Nepal Street Sellers Embrace Foreign Languages to Boost Business

Souvenir sellers working on the tourist streets of Kathmandu, Nepal, are increasingly learning foreign languages to help sell their products, according to a report in the Nepalese newspaper Republica.

The article centres around Surendra Shahim, who sells colourful artefacts in Durbar Square to tourists by uttering foreign language words to draw in potential customers. Journalist Riwaj Rai visited Shahi and discovered he trained in French at Bishwo Bhasha Campus and joined the Alliance Francaise De Katmandou to improve his skills.

“When you approach foreign tourists in their own languages, they feel excited and are more willing to listen to what you have to offer. It helps our business”, Shahi explained to Raj.

Most of the souvenir sellers in the area, occupying around 60 stalls, have a grasp of at least two foreign languages (mostly French and English) to help boost their sales and profit. Another seller described the English language as a “breadwinner”.

“We are not perfect in these languages, but we can somehow manage to communicate and they understand what we say”, said Shahi.

The demand for multiple languages
The 60 stalls in Durbar Square all sell similar products; souvenirs in the form of beads, masks and trinkets. As they are in direct competition with one another, any advantage with the consumers is welcomed and speaking multiple languages is often considered the most adaptable method.

Fellow seller Krishna Budhathoki supported Shahi’s statements by emphasising the need for foreign language skills: “It is more like a necessity to us. The ability to mutter something at least in broken English is a must in this business. Or course, it is always better if you know more languages.”

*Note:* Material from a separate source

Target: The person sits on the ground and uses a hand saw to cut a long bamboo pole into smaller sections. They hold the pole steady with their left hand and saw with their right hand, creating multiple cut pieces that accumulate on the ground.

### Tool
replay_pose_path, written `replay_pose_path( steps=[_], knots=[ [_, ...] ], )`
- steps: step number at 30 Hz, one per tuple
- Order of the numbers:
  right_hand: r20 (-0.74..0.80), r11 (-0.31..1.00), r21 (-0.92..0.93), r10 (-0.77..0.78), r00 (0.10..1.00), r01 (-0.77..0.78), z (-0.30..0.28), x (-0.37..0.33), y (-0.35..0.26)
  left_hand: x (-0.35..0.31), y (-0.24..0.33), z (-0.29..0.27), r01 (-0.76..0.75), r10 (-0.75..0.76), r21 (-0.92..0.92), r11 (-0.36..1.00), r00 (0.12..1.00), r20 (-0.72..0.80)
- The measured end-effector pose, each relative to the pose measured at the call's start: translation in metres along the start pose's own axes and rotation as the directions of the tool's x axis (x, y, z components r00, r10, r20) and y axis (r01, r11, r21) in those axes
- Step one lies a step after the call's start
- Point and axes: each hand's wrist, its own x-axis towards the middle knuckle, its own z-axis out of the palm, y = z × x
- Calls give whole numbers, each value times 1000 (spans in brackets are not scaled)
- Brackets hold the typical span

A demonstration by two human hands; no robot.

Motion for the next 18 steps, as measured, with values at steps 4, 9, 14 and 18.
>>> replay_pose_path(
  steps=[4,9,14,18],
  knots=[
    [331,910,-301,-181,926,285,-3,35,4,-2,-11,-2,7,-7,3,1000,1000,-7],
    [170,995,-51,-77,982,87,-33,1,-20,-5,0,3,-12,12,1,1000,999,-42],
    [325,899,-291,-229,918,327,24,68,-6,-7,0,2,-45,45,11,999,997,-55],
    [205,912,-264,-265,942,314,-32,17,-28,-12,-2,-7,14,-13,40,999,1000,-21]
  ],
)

Typical tourists attracted to the area speak English, French, Spanish or Italian, while there has also been a recent increase is tourists speaking Chinese.

Price of business
This particular area of souvenir sellers found itself dwindling as the worldwide economic downturn took effect; while the cost of the materials for their products increased, the number of tourists visiting the area declined.

Shahi highlighted the issue by revealing, “There used to be 108 stalls here but now only around 60-65 are left”.

As the sellers continue to fight back against the downturn, learning new languages will become even more essential to secure additional sales and keep tourists browsing for longer. Tourists who hear their native languages are said to be struck by curiosity and a level of appreciation that makes them more likely to make a purchase.

Professional translation
The inner-workings of the street-seller business at Durbar Square reflects the language needs of all businesses with international relations, clients and partners. The ability to work in multiple languages and approach potential the clients from around the world drastically increases a business’ chances of both competing and surviving in the market.